The D.C. statehood convention will begin two weeks of public hearings Monday on the constitution it is writing. Witnesses and convention delegates are expected to debate issues ranging from the size and shape of a legislature to voting age, utilities regulation and the city's relationship to the federal government.

A little more than a third of the way through their 90-day session, the 45 delegates are rushing to get proposals and position papers ready for the hearings. The constitution must be completely written by May 29. It probably will appear on the ballot in this fall's election. If approved by city voters, the constitution still must be accepted by both houses of Congress before statehood can be implemented.

The hearings will be divided into 10 subject areas including legislative, executive, judicial, economic development and suffrage. A convention committee will preside over each.

So far, the committees have adopted few provisions of the proposed constitution, but delegates have been discussing a sometimes conflicting array of concepts.

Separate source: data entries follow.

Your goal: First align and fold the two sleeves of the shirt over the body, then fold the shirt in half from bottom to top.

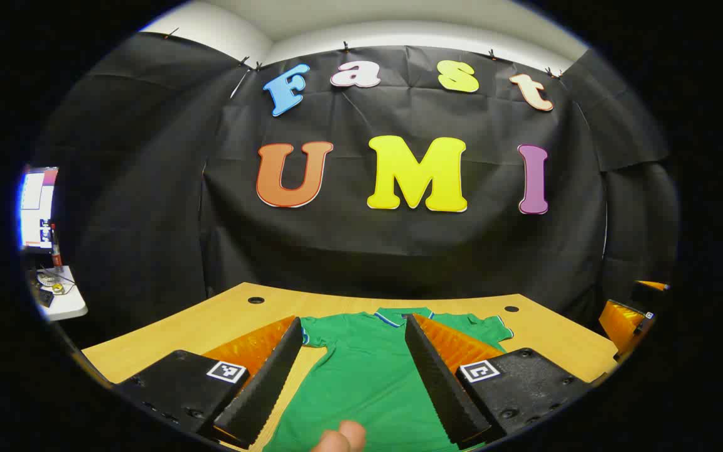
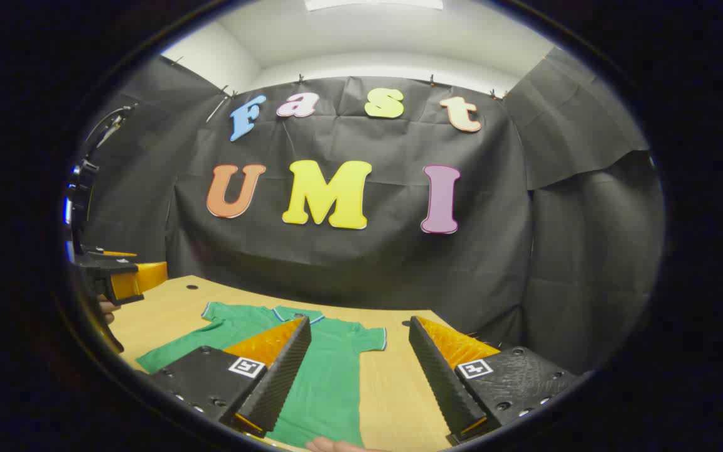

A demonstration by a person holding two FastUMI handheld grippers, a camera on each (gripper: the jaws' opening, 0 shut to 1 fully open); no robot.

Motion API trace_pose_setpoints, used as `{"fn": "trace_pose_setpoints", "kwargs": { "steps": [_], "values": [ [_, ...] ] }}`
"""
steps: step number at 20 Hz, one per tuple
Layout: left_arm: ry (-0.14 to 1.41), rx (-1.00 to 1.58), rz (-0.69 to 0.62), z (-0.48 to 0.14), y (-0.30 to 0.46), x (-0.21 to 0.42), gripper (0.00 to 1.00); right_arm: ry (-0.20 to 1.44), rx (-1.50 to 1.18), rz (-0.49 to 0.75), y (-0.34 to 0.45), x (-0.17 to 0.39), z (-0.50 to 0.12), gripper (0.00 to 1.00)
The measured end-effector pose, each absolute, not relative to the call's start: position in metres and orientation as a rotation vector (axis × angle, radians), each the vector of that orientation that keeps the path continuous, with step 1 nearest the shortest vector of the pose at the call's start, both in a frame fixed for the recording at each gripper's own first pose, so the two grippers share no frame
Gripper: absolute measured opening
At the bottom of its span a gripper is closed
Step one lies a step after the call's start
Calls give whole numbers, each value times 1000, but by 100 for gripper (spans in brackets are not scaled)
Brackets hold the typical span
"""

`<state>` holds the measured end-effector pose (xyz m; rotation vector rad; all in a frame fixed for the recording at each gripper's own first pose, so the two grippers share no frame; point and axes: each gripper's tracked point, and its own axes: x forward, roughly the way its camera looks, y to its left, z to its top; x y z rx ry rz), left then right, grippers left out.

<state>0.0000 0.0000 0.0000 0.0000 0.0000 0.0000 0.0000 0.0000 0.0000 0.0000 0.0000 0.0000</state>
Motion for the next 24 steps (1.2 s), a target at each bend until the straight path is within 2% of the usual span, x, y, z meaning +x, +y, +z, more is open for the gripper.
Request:
{"fn": "trace_pose_setpoints", "kwargs": {
  "steps": [7,11,18,21,24],
  "values": [
    [16,-26,-32,-4,-5,-1,100,2,24,12,9,1,-2,94],
    [2,-24,-39,0,-3,-3,100,2,34,-14,7,4,-5,95],
    [-10,-36,-27,4,5,-5,100,43,30,11,23,17,-17,97],
    [-4,-32,-24,2,5,-4,100,62,27,10,18,32,-22,96],
    [-2,-9,-38,-1,-1,-1,100,102,-7,-8,7,73,-25,95]
  ]
}}
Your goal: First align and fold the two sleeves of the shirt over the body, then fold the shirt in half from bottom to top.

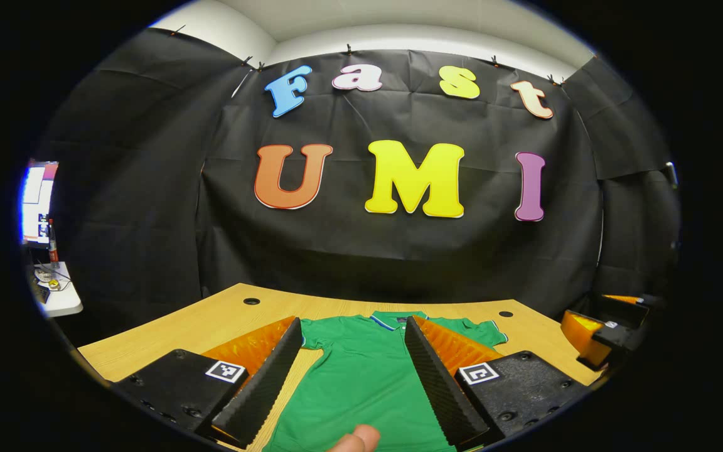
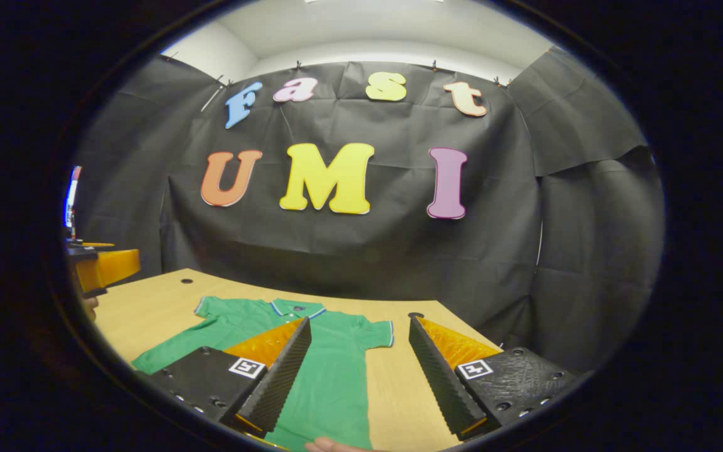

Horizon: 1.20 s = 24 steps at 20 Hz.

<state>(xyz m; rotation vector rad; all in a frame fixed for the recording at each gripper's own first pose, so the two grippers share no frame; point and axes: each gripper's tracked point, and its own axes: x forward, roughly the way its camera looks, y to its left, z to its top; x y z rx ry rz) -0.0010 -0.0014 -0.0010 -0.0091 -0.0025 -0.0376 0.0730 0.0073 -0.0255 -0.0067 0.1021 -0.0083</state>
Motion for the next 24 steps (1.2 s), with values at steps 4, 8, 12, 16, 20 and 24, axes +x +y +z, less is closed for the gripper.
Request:
{"fn": "trace_pose_setpoints", "kwargs": {
  "steps": [4,8,12,16,20,24],
  "values": [
    [19,8,-34,-13,-2,6,100,223,2,3,2,152,-43,95],
    [59,6,-24,-27,1,15,100,338,5,-63,-23,239,-80,94],
    [92,20,-9,-41,7,26,100,477,38,-118,-43,298,-139,94],
    [126,24,-4,-54,7,34,100,587,53,-150,-59,330,-190,94],
    [159,37,-14,-66,2,39,100,704,177,-134,-54,339,-228,84],
    [161,47,-6,-67,6,39,100,718,181,-112,-52,345,-242,74]
  ]
}}
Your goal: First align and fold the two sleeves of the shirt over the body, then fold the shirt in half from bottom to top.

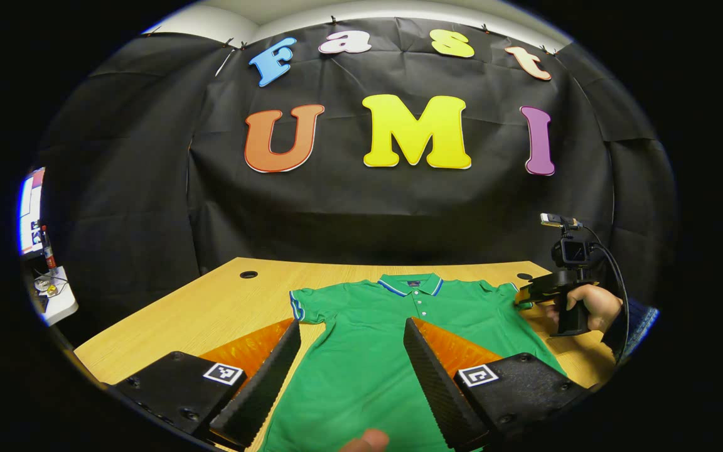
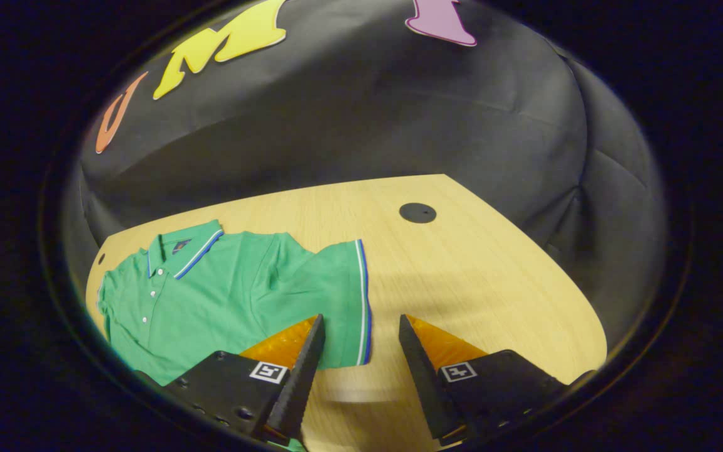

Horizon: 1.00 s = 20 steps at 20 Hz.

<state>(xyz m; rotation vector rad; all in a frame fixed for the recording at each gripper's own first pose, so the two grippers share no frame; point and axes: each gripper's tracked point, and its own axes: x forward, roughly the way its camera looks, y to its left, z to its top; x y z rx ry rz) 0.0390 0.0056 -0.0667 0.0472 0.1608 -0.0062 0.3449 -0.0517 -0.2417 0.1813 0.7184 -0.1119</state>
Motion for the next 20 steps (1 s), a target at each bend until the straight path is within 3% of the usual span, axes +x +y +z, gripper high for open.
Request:
{"fn": "trace_pose_setpoints", "kwargs": {
  "steps": [2,4,5,6,7,9,11,13,20],
  "values": [
    [162,44,-1,-67,6,40,100,720,205,-107,-50,347,-240,63],
    [173,39,-1,-70,7,40,100,725,217,-101,-47,347,-240,40],
    [179,38,0,-71,8,40,100,731,233,-91,-43,348,-239,24],
    [180,38,2,-71,8,40,100,733,231,-88,-40,349,-239,24],
    [180,40,4,-70,10,40,100,727,197,-77,-41,349,-240,10],
    [169,45,9,-67,11,39,100,709,108,-67,-44,350,-237,10],
    [167,46,13,-67,13,40,100,682,85,-59,-39,350,-224,1],
    [177,44,13,-69,14,40,100,643,39,-57,-38,352,-209,0],
    [178,31,27,-65,21,38,100,541,-98,16,4,351,-172,1]
  ]
}}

In addition to suggestions for a unicameral, or one-house, legislature, a three-tiered court system and a centralized executive branch under a governor, there have been proposals to lower the voting age to 16--and even 14--establish a two-house legislature with up to 175 members, create a network of neighborhood arbitration courts, abolish capital punishment and allow prisoners and mental patients to vote.

A central debate has developed around the size and composition of a legislature for the proposed state. Some delegates, such as Wesley Long of Ward 2, say they tend to favor a smaller, unicameral legislature with perhaps 25 to 45 members. "I can't see any fantastic advantages of bicameral legislature . . . unless we want to go to 300 or 150 members, and I can't see that," Long said.

Others argue that a small legislature is cheaper with fewer salaries to pay. Also, they say, it is easier to follow a small legislature's deliberations and fix responsibility for actions it takes.

On the other hand, some delegates, like Theresa Jones of Ward 8, say a small, professional legislature smacks of elitism and argue that the body should be larger to include a more representative sample of the city's population.

Members of a larger body would have closer contact with their communities, several delegates say, and would serve not only as lawmakers but also as ombudsmen to push for city services for their constituents.